Нет, росомаха лучше, чем я. Где-то читала, что этот хищный зверь, обитающий в сибирской тайге, по крайней мере, хоть приносит пользу – как санитар леса, уничтожает трупы животных. Я же не приношу тут, кажется, никакой пользы – не успела приехать, как сразу заболела, теперь вот сижу перед сумкой с летними вещами, не зная, что мне надеть. Может, нацепить на себя все вещи сразу?.. Однако маме я решила не раскрывать степень своей никчемности и ядовито сказала:
– «Не бери с собой ничего! Там все есть!» Я это предвидела. Предвидела, что тут давно уже нет ничего моего. Хорошо, не послушала тебя!
– Тогда какие проблемы?
– Никаких. Решила тебя проверить. Просто не представляю, что было бы, если б я не взяла с собой, как ты выражаешься, свою «кишку»! – победоносно заявила я, но легче от этого не стало – неизвестно, сколько предстояло ходить в том, в чем приехала – не надевать же на себя, хоть и любимый, открытый крепдешиновый сарафан, когда на улице минус 25 градусов!

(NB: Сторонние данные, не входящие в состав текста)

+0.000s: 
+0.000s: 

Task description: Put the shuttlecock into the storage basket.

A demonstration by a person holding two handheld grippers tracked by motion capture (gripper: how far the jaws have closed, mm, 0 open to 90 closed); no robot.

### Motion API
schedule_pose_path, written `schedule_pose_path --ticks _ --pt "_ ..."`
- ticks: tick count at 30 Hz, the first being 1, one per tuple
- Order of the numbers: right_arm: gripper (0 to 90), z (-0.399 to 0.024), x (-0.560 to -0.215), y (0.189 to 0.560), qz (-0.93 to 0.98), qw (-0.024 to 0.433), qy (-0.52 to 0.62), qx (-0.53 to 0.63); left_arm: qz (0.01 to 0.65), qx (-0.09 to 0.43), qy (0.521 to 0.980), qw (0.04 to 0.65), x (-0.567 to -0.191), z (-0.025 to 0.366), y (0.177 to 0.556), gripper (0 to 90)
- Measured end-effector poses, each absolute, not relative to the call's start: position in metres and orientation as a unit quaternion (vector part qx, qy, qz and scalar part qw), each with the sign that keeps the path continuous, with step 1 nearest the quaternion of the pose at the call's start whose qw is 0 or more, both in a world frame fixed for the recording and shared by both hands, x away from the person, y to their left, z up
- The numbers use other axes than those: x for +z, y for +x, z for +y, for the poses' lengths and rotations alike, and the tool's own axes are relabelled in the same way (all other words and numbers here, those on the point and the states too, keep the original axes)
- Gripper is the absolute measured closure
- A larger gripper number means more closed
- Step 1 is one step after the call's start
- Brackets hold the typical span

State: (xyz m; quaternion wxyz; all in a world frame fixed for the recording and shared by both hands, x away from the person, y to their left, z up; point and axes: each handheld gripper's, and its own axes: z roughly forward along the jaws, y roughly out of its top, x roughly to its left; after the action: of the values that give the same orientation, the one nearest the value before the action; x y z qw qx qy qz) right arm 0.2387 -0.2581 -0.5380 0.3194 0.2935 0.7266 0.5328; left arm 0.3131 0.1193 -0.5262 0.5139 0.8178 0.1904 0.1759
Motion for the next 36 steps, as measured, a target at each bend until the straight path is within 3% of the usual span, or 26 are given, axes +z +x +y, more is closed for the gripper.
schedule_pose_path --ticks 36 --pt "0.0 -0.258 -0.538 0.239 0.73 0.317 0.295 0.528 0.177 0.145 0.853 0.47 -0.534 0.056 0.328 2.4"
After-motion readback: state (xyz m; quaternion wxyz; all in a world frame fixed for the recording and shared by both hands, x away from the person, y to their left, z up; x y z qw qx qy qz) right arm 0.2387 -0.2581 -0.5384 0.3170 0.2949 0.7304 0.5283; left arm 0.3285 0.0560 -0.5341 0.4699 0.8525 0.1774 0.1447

Вообще не представляла раньше, что способна несколько дней не менять одежду, впрочем, как и то, что смогу столько времени выдержать без мытья – мои пышные, блестящие волосы превратились в крысиный хвостик, тоже, правда, блестящий, но далеко не от чистоты… На лбу вскочило два отвратительных прыщика.
– Это от грязи, – уверенно сказала я маме.
– Какая тут грязь? – удивилась она. – Это у тебя простудного характера.
– От простуды могут быть лихорадки, а не прыщи.
– Не спорь со мной! И вообще, хватит меня доводить с двух сторон! – взорвалась она и поддала кипятка.
Париться я не люблю, но, несмотря на это, в бане я торчала довольно долго из-за того, что ужасно соскучилась по воде, и все думала, что я еще недостаточно отмылась. Мама от души хлестала меня можжевеловым веником, отчего я вся покрылась красными пятнами (оказалось, что у меня аллергия на можжевельник), а потом нечаянно обдала крутым кипятком коленки. На этом мытье можно было считать оконченным.